PartyRock's user-friendly interface and widget-based app building process make it an invaluable tool for non-tech professionals. Whether you're an educator looking to create personalized learning tools, a marketer exploring innovative ways to engage audiences, or a creative writer seeking inspiration, PartyRock provides the means to experiment with and harness the power of GenAI without the steep learning curve typically associated with AI technologies.

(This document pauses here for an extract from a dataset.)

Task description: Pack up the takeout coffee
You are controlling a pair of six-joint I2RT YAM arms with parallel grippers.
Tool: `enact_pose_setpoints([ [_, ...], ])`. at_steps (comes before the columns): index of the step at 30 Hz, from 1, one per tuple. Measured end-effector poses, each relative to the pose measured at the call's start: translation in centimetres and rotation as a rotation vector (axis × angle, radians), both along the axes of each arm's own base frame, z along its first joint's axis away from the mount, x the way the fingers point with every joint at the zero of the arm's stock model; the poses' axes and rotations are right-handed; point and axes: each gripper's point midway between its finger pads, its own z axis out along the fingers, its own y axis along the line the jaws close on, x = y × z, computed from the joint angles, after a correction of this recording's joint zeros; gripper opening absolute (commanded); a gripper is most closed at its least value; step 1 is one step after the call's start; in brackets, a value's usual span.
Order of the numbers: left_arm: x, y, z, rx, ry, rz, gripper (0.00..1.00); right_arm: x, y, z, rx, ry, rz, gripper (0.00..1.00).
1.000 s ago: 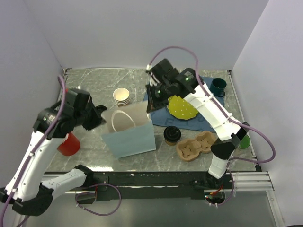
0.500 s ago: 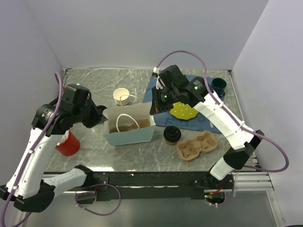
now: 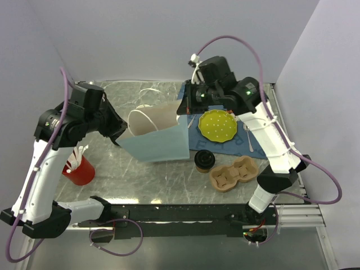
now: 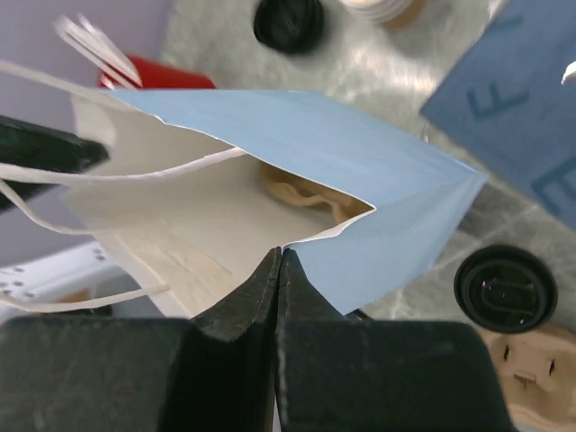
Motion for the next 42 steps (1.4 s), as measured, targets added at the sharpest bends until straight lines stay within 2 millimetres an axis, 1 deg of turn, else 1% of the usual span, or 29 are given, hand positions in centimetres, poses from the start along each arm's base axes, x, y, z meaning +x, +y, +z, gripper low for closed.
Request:
enact_pose_setpoints([
  [1,0.1,-0.1,0.8,-0.013,-0.019,-0.004,0.01,0.2,-0.2,1.0,0.016,-0.018,-0.008,0.0],
  [3,0.0,-0.3,2.0,-0.034,-0.047,-0.01,0.01,-0.2,-0.7,1.9,0.03,-0.023,-0.017,0.0],
  [6,-0.1,-0.4,3.0,-0.054,-0.071,-0.019,0.01,-1.2,-1.4,1.8,0.038,0.007,-0.024,0.0],
  [7,-0.1,-0.5,3.2,-0.059,-0.075,-0.021,0.01,-1.5,-1.6,1.6,0.041,0.02,-0.025,0.02],
  [8,-0.2,-0.6,3.2,-0.062,-0.075,-0.025,0.01,-1.8,-1.8,1.3,0.039,0.033,-0.028,0.06],
  [9,-0.3,-0.6,3.1,-0.061,-0.07,-0.026,0.04,-2.0,-2.0,0.7,0.031,0.051,-0.031,0.19],
  [10,-0.2,-0.6,2.9,-0.062,-0.069,-0.027,0.24,-2.2,-2.2,0.2,0.027,0.064,-0.034,0.29],
  [11,-0.3,-0.6,2.3,-0.058,-0.059,-0.028,0.39,-2.4,-2.4,-0.9,0.015,0.08,-0.037,0.36],
  [12,-0.4,-0.6,1.2,-0.051,-0.041,-0.03,0.48,-2.5,-2.5,-1.4,0.009,0.092,-0.043,0.42],
  [13,-0.7,-0.5,-0.3,-0.041,-0.021,-0.032,0.59,-2.5,-2.6,-2.3,0.004,0.098,-0.044,0.52],
  [15,-1.6,-0.2,-3.6,-0.012,0.044,-0.039,0.7,-2.9,-3.0,-4.6,-0.023,0.133,-0.052,0.53],
  [16,-2.2,0.1,-5.5,0.004,0.087,-0.037,0.72,-3.3,-3.4,-6.1,-0.05,0.161,-0.055,0.53],
  [17,-2.6,0.3,-6.6,0.019,0.115,-0.041,0.73,-3.4,-3.6,-7.1,-0.07,0.18,-0.058,0.54],
  [18,-3.0,0.5,-7.4,0.032,0.14,-0.042,0.74,-3.4,-3.7,-7.7,-0.084,0.19,-0.062,0.54],
  [20,-2.9,0.5,-7.5,0.042,0.14,-0.046,0.74,-3.2,-3.8,-8.0,-0.092,0.19,-0.068,0.54],
  [22,-2.7,0.7,-7.3,0.056,0.125,-0.051,0.74,-2.8,-3.9,-7.4,-0.088,0.163,-0.073,0.55],
  [26,-2.2,1.2,-6.9,0.096,0.104,-0.054,0.72,-1.9,-4.0,-4.8,-0.057,0.079,-0.073,0.55],
  [29,-1.6,1.7,-7.1,0.143,0.104,-0.046,0.69,-1.4,-4.1,-3.4,-0.05,0.024,-0.068,0.55],
  [31,-1.0,2.1,-7.2,0.178,0.105,-0.034,0.66,-1.1,-4.2,-3.2,-0.062,0.0,-0.069,0.55],
  [35,0.1,2.3,-7.7,0.221,0.118,-0.025,0.6,-0.2,-5.0,-3.2,-0.112,-0.05,-0.088,0.61],
  [36,0.3,2.2,-7.9,0.228,0.124,-0.024,0.56,0.0,-5.2,-3.2,-0.121,-0.058,-0.094,0.62],
  [39,0.9,2.1,-8.0,0.234,0.114,-0.019,0.5,0.4,-5.8,-3.2,-0.125,-0.074,-0.112,0.76],
  [40,1.1,2.2,-7.9,0.239,0.105,-0.018,0.49,0.5,-6.1,-3.5,-0.124,-0.074,-0.12,0.91],
  [41,1.3,2.3,-7.9,0.247,0.097,-0.015,0.47,0.5,-6.6,-3.9,-0.124,-0.064,-0.132,1.0],
  [42,1.4,2.4,-7.9,0.256,0.094,-0.015,0.42,0.5,-7.2,-4.2,-0.121,-0.056,-0.148,1.0],
])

From Ideation to Production with AWS PartyRock and Amazon Bedrock

PartyRock not only serves as an excellent platform for rapid prototyping and ideation around GenAI use cases but also as a stepping stone to more complex, scalable application development using Amazon Bedrock. Once a concept is validated through a PartyRock prototype, developers can transition to Amazon Bedrock to leverage its extensive range of foundation models, customization options, and integration capabilities for production-level applications. This seamless progression from concept to production empowers creators to bring their GenAI applications to life with confidence and efficiency.

Conclusion

AWS PartyRock is more than just a tool; it's a gateway to the future of generative AI application development. By democratizing access to GenAI, PartyRock invites a diverse array of voices and ideas into the conversation, enriching the ecosystem with innovative solutions that were previously unimaginable. As my hackathon project demonstrates, PartyRock not only simplifies the development process but also inspires creativity, making it an essential platform for anyone looking to explore the possibilities of GenAI.